We finally investigated the receptor determinants necessary to the functional effects mapped with AVP. AVP displays significant affinity at both OXT-R and AVP (V1a and V1b) receptors (Supplementary Figure S1). Given the lack of synthetic AVP analogues devoid of OXT-R affinity, to probe the role of AVP (V1a and V1B) receptors, we administered AVP intranasally to OXT-R null mice (Oxtr−/−). Intranasal administration of AVP in OXT-R null mice produced a pattern of deactivation in excellent agreement with that observed in control mice (Figure 4, Z>2, pc=0.01). This results suggests that OXT-R are not necessary to the deactivating effect of AVP. The magnitude of AVP-induced blood pressure changes in control and OXT-R null mice were comparable (Supplementary Figure S4c).

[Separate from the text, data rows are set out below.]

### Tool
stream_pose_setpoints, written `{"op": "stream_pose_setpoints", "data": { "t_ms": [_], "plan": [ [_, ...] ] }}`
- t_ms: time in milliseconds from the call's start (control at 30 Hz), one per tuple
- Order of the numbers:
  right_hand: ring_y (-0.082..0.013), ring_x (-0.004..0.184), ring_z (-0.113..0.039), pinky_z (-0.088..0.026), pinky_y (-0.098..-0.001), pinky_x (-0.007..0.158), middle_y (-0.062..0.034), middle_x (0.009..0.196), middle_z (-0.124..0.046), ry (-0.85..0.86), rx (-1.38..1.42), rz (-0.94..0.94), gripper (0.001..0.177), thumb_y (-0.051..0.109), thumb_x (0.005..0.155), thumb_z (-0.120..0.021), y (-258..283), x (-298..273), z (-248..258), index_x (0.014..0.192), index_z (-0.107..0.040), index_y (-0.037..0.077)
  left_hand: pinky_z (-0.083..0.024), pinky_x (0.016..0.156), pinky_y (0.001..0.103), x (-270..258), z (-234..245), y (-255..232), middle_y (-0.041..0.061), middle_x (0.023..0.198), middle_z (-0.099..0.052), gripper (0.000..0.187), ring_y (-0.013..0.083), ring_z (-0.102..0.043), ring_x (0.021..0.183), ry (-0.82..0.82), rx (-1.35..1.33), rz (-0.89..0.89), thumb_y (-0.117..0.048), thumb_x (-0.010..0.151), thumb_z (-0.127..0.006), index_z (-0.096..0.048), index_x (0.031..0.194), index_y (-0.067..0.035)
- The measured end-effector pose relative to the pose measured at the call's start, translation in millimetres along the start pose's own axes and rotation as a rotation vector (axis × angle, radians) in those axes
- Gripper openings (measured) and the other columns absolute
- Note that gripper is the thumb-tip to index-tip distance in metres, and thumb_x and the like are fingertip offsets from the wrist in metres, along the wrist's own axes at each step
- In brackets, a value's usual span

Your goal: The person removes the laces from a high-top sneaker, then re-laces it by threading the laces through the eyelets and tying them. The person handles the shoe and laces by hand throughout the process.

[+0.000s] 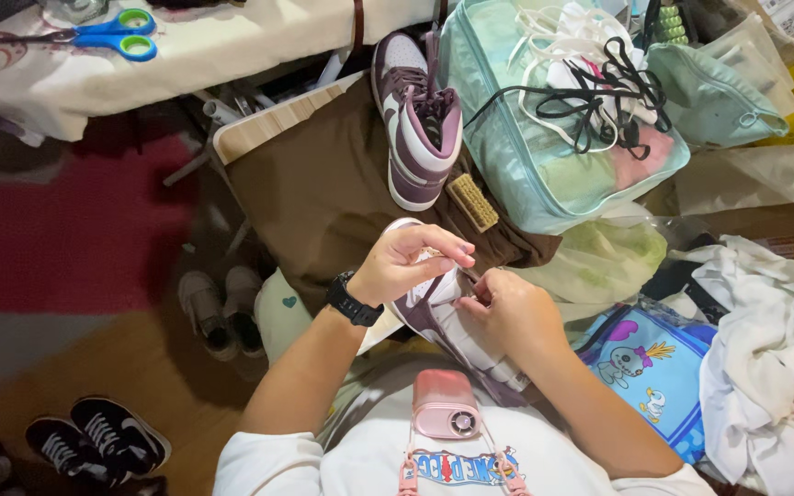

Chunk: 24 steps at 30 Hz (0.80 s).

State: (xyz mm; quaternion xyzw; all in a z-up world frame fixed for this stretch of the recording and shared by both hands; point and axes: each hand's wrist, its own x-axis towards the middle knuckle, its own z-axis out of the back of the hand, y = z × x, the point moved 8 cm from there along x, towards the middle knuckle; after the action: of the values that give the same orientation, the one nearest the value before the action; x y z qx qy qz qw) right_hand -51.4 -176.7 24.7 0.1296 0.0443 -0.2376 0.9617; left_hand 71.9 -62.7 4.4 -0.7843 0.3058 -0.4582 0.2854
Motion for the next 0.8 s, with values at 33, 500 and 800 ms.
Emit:
{"op": "stream_pose_setpoints", "data": {
  "t_ms": [33,500,800],
  "plan": [
    [-0.0314,0.077,-0.07,-0.054,-0.0433,0.067,-0.0096,0.089,-0.072,-0.011,0.013,0.02,0.035,0.04,0.077,-0.083,0.2,1.1,-0.6,0.09,-0.07,0.009,-0.053,0.109,0.037,0.4,0.0,-0.8,0.012,0.116,-0.073,0.015,0.0206,-0.068,0.122,0.002,0.004,-0.001,0.005,0.102,-0.065,-0.07,0.114,-0.001],
    [-0.0279,0.071,-0.069,-0.053,-0.0397,0.061,-0.0045,0.088,-0.072,-0.226,0.112,0.3,0.02,0.029,0.081,-0.079,16.5,-5.2,1.4,0.09,-0.075,0.012,-0.053,0.107,0.036,1.9,-1.0,-2.2,0.012,0.116,-0.073,0.014,0.0194,-0.068,0.12,0.004,0.024,0.008,0.004,0.103,-0.063,-0.07,0.114,-0.002],
    [-0.0282,0.078,-0.069,-0.053,-0.0436,0.065,-0.0051,0.082,-0.072,-0.221,0.104,0.347,0.017,0.027,0.078,-0.078,19.8,-8.0,-1.8,0.08,-0.073,0.011,-0.054,0.102,0.034,4.2,-0.4,-3.7,0.013,0.12,-0.072,0.014,0.0185,-0.07,0.114,0.001,0.075,0.032,0.004,0.101,-0.065,-0.07,0.113,-0.002]
  ]
}}
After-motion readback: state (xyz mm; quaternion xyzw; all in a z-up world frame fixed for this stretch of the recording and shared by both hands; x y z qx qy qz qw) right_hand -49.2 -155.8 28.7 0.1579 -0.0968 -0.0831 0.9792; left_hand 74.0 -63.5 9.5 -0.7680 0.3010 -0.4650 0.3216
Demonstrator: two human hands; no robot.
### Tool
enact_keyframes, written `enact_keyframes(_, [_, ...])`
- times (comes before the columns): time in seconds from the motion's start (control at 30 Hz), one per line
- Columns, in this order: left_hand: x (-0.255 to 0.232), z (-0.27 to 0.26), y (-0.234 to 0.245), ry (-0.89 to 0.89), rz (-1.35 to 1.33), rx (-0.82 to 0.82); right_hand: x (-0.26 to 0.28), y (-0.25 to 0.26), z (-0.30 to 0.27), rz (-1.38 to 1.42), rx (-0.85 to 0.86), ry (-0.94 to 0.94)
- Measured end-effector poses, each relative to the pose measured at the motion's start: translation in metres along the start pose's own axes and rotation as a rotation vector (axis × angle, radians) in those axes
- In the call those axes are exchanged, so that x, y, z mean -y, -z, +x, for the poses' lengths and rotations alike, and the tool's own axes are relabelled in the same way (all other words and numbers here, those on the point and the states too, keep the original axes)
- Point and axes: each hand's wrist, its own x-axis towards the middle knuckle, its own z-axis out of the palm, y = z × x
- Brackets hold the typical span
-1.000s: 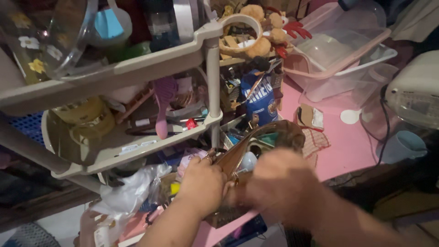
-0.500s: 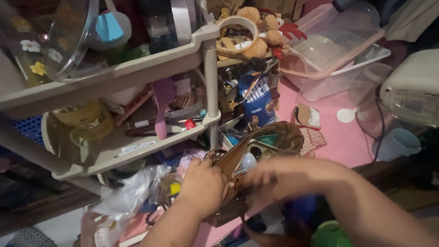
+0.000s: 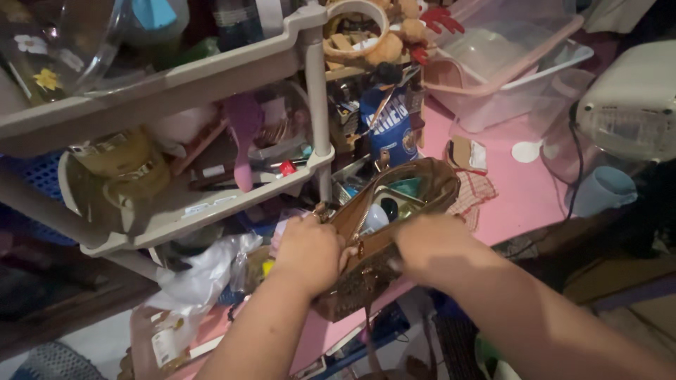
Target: The person packs various items, including bottles, tubes, and small containers, into a brown handbag. They then pick up a black bag from a pile of clothes on the floor and place it into the brown handbag. Finally, they place a small black object onto a nearby shelf.
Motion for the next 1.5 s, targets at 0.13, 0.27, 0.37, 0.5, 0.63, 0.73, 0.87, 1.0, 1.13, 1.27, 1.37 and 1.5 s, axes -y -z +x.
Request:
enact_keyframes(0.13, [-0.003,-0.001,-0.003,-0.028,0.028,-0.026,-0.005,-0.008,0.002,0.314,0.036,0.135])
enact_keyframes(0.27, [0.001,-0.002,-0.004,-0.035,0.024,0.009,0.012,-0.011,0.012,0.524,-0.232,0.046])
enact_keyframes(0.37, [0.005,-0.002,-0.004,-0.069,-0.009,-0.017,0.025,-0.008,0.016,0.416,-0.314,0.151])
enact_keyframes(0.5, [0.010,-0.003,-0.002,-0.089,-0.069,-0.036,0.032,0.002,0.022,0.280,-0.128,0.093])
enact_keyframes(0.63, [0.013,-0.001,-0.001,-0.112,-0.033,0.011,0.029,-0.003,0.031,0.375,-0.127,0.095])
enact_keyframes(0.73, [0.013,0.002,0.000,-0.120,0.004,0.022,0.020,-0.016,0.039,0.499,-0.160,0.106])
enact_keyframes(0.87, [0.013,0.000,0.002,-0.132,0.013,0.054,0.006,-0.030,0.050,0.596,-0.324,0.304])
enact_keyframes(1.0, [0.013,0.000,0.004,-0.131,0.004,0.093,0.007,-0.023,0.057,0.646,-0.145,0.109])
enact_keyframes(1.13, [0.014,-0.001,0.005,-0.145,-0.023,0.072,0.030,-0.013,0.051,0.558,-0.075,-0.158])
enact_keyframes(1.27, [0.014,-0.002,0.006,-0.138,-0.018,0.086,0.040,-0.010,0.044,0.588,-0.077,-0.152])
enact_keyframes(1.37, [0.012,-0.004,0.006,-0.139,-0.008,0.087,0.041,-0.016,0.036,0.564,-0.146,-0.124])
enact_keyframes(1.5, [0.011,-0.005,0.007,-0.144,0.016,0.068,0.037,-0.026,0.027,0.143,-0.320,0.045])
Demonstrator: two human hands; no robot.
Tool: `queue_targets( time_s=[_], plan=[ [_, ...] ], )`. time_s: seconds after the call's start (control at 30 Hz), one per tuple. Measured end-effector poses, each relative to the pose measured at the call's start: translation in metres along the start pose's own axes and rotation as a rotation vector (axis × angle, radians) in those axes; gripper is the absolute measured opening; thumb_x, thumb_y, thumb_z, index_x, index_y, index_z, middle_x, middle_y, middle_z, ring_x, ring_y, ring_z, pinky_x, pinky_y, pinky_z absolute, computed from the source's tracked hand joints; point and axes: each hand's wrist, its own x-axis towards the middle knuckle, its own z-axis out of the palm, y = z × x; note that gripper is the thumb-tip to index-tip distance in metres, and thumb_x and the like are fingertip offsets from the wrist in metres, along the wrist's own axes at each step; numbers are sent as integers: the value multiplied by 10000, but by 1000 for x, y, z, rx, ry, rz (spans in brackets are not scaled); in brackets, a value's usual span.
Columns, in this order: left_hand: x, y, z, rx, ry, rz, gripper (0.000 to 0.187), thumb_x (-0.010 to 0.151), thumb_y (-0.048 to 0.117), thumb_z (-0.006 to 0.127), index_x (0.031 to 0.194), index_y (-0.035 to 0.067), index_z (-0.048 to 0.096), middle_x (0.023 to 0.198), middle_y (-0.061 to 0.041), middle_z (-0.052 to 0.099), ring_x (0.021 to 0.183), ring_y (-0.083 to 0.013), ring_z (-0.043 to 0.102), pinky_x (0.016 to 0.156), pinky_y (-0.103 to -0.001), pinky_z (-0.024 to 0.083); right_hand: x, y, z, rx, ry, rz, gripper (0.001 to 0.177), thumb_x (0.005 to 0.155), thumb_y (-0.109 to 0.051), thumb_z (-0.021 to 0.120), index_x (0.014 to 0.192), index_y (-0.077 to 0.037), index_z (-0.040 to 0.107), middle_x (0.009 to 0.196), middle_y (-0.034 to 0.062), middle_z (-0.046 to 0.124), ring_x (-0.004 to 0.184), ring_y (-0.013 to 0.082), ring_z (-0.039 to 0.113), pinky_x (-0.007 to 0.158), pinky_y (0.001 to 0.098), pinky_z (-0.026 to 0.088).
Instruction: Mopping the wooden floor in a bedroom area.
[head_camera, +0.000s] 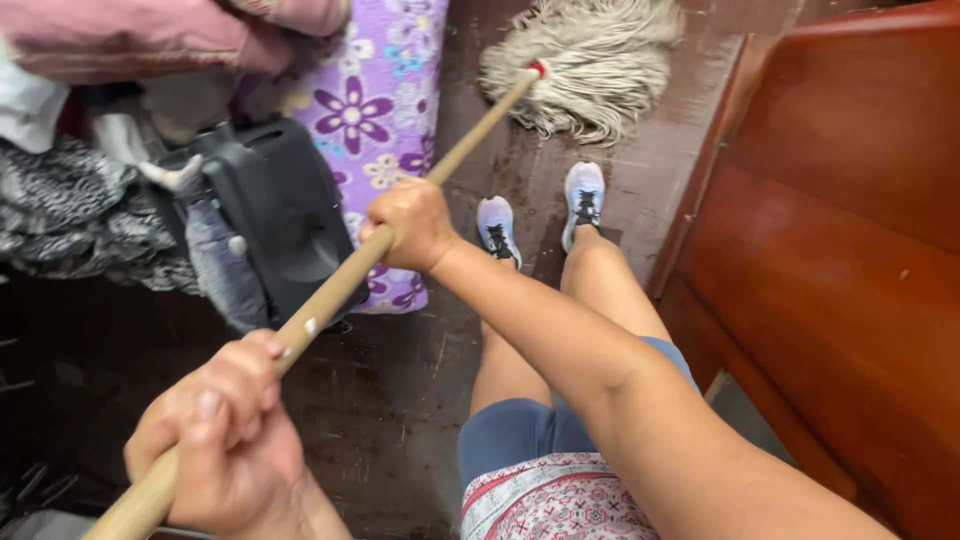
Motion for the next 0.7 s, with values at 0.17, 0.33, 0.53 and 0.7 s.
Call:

Plasma Peptide Measurements and Intravenous fMRI Mapping

To rule out an unspecific peripheral origin of the fMRI changes mapped, we first titrated the peripheral circulating amount of peptides upon intranasal administration of OXT and AVP at the highest dose tested (Figure 5). We found that the average total amount of peripherally circulating OXT and AVP (39.8±33.2 and 99.1±55.0 pg/mouse for OXT and AVP, respectively, assuming 2.16 ml of total circulating blood volume; Diehl et al, 2001) was only a marginal fraction of the intranasal dose, corresponding to 0.003 and 0.007% of the total intranasal amount administered (OXT and AVP, respectively, 25 min post-administration, Figure 5a and b). This small amount was, however, significantly higher than what was measured under baseline conditions in vehicle-treated animals (average increase was ~19-fold and ~22-fold for OXT and AVP, respectively, p<0.01, Student’s t-test, Figure 5a and b).

Figure 5
figure 5

Plasma peptide measurements and intravenous fMRI mapping. (a) Plasma OXT and AVP levels (pg/ml) 25 min after intranasal oxytocin or vasopressin administration (1.33 μg/mouse). Data are expressed as mean±SEM within each group. **p<0.01, ***p<0.001 Student’s t-test, vs, vehicle). (b) Plasma OXT and AVP levels expressed as fold increase compared with mean baseline levels (left panel) or as percentage with respect to the administered intranasal dose (right panel). (c) Mean rCBV response elicited by intravenous administration of OXT (0.03 μg/mouse) as quantified in representative volumes of interest. The response to OXT was significantly reduced compared with vehicle only in the nucleus accumbens (Acb) VOIs (**p<0.01, Student’s t-test, followed by Benjamini–Hochberg correction). (d) Mean rCBV response elicited by intravenous administration of AVP (0.003 μg/mouse) as quantified in the representative volumes of interest. Data are plotted as mean±SEM within each group. Acb, nucleus accumbens; Cg, cingulate cortex; DB, diagonal band; dCPu, dorsal portion of the caudate putamen; dHPC, dorsal hippocampus; Pt, parietal cortex; PFC, prefrontal cortex; Pir, piriform cortex; rCBV, relative cerebral blood volume; vHPC, ventral hippocampus; VP, ventral pallidum.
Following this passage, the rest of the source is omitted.